→ Work item:
Repeat the records below in their entirety, exactly.

→ Material provided:
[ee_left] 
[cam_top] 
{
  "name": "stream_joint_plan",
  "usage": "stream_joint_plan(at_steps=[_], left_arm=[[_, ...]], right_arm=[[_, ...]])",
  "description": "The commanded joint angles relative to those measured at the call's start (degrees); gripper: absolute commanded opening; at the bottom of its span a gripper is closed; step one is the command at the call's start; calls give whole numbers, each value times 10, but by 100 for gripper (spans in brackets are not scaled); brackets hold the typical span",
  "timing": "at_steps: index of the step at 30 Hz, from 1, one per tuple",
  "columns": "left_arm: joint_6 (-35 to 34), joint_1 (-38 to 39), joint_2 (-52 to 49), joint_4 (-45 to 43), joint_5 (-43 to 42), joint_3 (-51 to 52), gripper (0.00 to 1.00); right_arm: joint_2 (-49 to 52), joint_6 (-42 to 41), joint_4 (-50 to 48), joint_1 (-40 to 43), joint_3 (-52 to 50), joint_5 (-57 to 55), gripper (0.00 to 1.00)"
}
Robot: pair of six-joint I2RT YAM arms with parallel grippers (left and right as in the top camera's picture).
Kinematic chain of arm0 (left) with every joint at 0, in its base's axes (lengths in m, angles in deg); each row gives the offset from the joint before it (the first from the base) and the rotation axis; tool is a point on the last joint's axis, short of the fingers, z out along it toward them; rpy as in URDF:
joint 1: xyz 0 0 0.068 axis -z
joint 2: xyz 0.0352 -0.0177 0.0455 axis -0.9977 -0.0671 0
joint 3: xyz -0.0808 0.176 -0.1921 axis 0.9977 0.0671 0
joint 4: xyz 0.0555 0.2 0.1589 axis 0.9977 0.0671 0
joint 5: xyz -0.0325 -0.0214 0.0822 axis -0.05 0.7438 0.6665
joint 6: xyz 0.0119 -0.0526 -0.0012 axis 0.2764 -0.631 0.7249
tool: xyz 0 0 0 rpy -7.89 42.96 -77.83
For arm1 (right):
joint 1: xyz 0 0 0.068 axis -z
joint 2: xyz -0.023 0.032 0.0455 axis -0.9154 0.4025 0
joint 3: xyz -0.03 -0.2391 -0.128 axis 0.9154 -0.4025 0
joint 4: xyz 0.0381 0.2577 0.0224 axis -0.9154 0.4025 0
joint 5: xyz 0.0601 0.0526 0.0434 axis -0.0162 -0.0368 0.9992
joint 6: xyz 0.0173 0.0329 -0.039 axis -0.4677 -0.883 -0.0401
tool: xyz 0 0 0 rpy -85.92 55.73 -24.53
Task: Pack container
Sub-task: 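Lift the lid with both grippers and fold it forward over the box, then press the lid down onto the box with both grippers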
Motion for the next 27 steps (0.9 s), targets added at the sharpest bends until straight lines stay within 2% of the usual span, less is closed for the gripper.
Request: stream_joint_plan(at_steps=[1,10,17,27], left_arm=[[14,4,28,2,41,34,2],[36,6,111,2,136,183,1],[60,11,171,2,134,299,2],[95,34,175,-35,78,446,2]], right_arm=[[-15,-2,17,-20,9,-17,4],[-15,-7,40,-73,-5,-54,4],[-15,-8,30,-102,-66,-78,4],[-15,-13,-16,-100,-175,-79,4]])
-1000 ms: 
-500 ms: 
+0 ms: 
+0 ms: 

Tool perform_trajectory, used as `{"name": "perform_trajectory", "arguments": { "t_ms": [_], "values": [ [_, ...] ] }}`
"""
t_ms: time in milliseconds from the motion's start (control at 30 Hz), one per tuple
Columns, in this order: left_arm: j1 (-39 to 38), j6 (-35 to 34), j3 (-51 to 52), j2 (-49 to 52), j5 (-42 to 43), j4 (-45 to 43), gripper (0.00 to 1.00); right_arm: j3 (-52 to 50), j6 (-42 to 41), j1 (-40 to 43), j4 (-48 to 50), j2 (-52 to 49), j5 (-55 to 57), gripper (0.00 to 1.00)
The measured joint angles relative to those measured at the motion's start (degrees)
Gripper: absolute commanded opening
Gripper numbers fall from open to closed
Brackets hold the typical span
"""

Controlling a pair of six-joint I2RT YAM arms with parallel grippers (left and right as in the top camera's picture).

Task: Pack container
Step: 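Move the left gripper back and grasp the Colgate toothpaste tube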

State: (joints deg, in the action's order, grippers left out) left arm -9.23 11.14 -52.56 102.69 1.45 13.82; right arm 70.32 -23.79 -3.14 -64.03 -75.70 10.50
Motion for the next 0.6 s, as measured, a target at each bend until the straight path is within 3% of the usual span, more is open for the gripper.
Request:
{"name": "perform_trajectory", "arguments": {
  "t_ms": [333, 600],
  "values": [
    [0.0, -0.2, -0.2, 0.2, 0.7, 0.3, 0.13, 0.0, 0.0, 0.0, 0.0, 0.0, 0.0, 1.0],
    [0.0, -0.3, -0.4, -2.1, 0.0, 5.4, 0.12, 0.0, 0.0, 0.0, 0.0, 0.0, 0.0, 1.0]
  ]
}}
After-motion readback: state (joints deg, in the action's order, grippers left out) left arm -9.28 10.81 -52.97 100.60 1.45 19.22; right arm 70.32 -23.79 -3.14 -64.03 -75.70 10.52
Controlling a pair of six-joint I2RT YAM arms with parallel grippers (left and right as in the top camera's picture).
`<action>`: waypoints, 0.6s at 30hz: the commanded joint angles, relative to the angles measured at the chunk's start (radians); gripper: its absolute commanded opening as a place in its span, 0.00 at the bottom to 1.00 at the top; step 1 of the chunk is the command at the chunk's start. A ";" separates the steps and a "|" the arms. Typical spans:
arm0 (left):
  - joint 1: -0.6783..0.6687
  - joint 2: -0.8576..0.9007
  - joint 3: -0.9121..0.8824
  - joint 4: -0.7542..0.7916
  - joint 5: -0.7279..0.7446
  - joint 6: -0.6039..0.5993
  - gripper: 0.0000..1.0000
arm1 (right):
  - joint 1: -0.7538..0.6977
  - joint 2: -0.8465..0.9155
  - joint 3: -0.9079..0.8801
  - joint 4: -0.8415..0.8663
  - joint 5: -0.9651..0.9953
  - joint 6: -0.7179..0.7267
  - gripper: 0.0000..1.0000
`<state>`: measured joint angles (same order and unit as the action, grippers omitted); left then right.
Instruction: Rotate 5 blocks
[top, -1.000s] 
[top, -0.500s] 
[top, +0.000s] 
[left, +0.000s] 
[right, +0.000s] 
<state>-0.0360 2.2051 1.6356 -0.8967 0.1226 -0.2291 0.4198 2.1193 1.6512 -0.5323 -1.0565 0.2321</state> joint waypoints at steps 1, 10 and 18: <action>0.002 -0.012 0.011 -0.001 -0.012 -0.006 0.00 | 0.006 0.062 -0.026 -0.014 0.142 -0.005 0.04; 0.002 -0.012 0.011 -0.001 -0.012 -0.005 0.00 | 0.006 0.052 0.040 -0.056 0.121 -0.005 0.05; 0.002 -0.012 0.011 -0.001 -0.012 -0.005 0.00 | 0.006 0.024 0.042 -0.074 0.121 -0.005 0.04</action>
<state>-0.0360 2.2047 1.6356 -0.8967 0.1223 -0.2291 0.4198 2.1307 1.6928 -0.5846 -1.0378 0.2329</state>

→ Response to this exercise:
[ee_left] 
[cam_top] 
{
  "name": "stream_joint_plan",
  "usage": "stream_joint_plan(at_steps=[_], left_arm=[[_, ...]], right_arm=[[_, ...]])",
  "description": "The commanded joint angles relative to those measured at the call's start (degrees); gripper: absolute commanded opening; at the bottom of its span a gripper is closed; step one is the command at the call's start; calls give whole numbers, each value times 10, but by 100 for gripper (spans in brackets are not scaled); brackets hold the typical span",
  "timing": "at_steps: index of the step at 30 Hz, from 1, one per tuple",
  "columns": "left_arm: joint_6 (-35 to 34), joint_1 (-38 to 39), joint_2 (-52 to 49), joint_4 (-45 to 43), joint_5 (-43 to 42), joint_3 (-51 to 52), gripper (0.00 to 1.00); right_arm: joint_2 (-49 to 52), joint_6 (-42 to 41), joint_4 (-50 to 48), joint_1 (-40 to 43), joint_3 (-52 to 50), joint_5 (-57 to 55), gripper (0.00 to 1.00)"
}
Robot: pair of six-joint I2RT YAM arms with parallel grippers (left and right as in the top camera's picture).
Kinematic chain of arm0 (left) with every joint at 0, in its base's axes (lengths in m, angles in deg); each row gives the offset from the joint before it (the first from the base) and the rotation axis; tool is a point on the last joint's axis, short of the fingers, z out along it toward them; rpy as in URDF:
joint 1: xyz 0 0 0.068 axis -z
joint 2: xyz 0.0352 -0.0177 0.0455 axis -0.9977 -0.0671 0
joint 3: xyz -0.0808 0.176 -0.1921 axis 0.9977 0.0671 0
joint 4: xyz 0.0555 0.2 0.1589 axis 0.9977 0.0671 0
joint 5: xyz -0.0325 -0.0214 0.0822 axis -0.05 0.7438 0.6665
joint 6: xyz 0.0119 -0.0526 -0.0012 axis 0.2764 -0.631 0.7249
tool: xyz 0 0 0 rpy -7.89 42.96 -77.83
For arm1 (right):
joint 1: xyz 0 0 0.068 axis -z
joint 2: xyz -0.023 0.032 0.0455 axis -0.9154 0.4025 0
joint 3: xyz -0.03 -0.2391 -0.128 axis 0.9154 -0.4025 0
joint 4: xyz 0.0381 0.2577 0.0224 axis -0.9154 0.4025 0
joint 5: xyz 0.0601 0.0526 0.0434 axis -0.0162 -0.0368 0.9992
joint 6: xyz 0.0173 0.0329 -0.039 axis -0.4677 -0.883 -0.0401
tool: xyz 0 0 0 rpy -85.92 55.73 -24.53
Task: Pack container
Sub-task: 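Lift the lid with both grippers and fold it forward over the box, then press the lid down onto the box with both grippers
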Motion for the next 27 steps (0.9 s), targets added at the sharpest bends until straight lines stay within 2% of the usual span, less is closed for the gripper.
Request: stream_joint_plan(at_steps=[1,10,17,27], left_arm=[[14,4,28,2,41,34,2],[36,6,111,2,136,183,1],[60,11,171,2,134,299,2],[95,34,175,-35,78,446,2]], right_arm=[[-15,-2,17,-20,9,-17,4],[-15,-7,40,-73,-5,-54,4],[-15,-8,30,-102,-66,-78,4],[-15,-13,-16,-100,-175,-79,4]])
-1000 ms: 
-500 ms: 
+0 ms: 
+0 ms: 

Tool perform_trajectory, used as `{"name": "perform_trajectory", "arguments": { "t_ms": [_], "values": [ [_, ...] ] }}`
"""
t_ms: time in milliseconds from the motion's start (control at 30 Hz), one per tuple
Columns, in this order: left_arm: j1 (-39 to 38), j6 (-35 to 34), j3 (-51 to 52), j2 (-49 to 52), j5 (-42 to 43), j4 (-45 to 43), gripper (0.00 to 1.00); right_arm: j3 (-52 to 50), j6 (-42 to 41), j1 (-40 to 43), j4 (-48 to 50), j2 (-52 to 49), j5 (-55 to 57), gripper (0.00 to 1.00)
The measured joint angles relative to those measured at the motion's start (degrees)
Gripper: absolute commanded opening
Gripper numbers fall from open to closed
Brackets hold the typical span
"""

Controlling a pair of six-joint I2RT YAM arms with parallel grippers (left and right as in the top camera's picture).

Task: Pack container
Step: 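Move the left gripper back and grasp the Colgate toothpaste tube
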
State: (joints deg, in the action's order, grippers left out) left arm -9.23 11.14 -52.56 102.69 1.45 13.82; right arm 70.32 -23.79 -3.14 -64.03 -75.70 10.50
Motion for the next 0.6 s, as measured, a target at each bend until the straight path is within 3% of the usual span, more is open for the gripper.
Request:
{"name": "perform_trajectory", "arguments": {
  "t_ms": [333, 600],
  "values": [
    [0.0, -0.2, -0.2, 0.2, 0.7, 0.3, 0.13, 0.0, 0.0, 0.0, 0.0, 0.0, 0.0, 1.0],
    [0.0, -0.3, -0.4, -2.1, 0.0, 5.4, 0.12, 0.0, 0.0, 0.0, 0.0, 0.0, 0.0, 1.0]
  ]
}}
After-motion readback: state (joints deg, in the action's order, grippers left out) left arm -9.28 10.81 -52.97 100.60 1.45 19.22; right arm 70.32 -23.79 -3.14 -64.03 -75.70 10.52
Controlling a pair of six-joint I2RT YAM arms with parallel grippers (left and right as in the top camera's picture).
`<action>`: waypoints, 0.6s at 30hz: the commanded joint angles, relative to the angles measured at the chunk's start (radians); gripper: its absolute commanded opening as a place in its span, 0.00 at the bottom to 1.00 at the top; step 1 of the chunk is the command at the chunk's start. A ";" separates the steps and a "|" the arms. Typical spans:
arm0 (left):
  - joint 1: -0.6783..0.6687
  - joint 2: -0.8576..0.9007
  - joint 3: -0.9121..0.8824
  - joint 4: -0.7542..0.7916
  - joint 5: -0.7279..0.7446
  - joint 6: -0.6039..0.5993
  - gripper: 0.0000..1.0000
arm1 (right):
  - joint 1: -0.7538..0.6977
  - joint 2: -0.8465..0.9155
  - joint 3: -0.9079..0.8801
  - joint 4: -0.8415..0.8663
  - joint 5: -0.9651..0.9953
  - joint 6: -0.7179..0.7267
  - gripper: 0.0000..1.0000
`<state>`: measured joint angles (same order and unit as the action, grippers omitted); left then right.
Instruction: Rotate 5 blocks
[top, -1.000s] 
[top, -0.500s] 
[top, +0.000s] 
[left, +0.000s] 
[right, +0.000s] 
<state>-0.0360 2.2051 1.6356 -0.8967 0.1226 -0.2291 0.4198 2.1193 1.6512 -0.5323 -1.0565 0.2321</state> joint waypoints at steps 1, 10 and 18: <action>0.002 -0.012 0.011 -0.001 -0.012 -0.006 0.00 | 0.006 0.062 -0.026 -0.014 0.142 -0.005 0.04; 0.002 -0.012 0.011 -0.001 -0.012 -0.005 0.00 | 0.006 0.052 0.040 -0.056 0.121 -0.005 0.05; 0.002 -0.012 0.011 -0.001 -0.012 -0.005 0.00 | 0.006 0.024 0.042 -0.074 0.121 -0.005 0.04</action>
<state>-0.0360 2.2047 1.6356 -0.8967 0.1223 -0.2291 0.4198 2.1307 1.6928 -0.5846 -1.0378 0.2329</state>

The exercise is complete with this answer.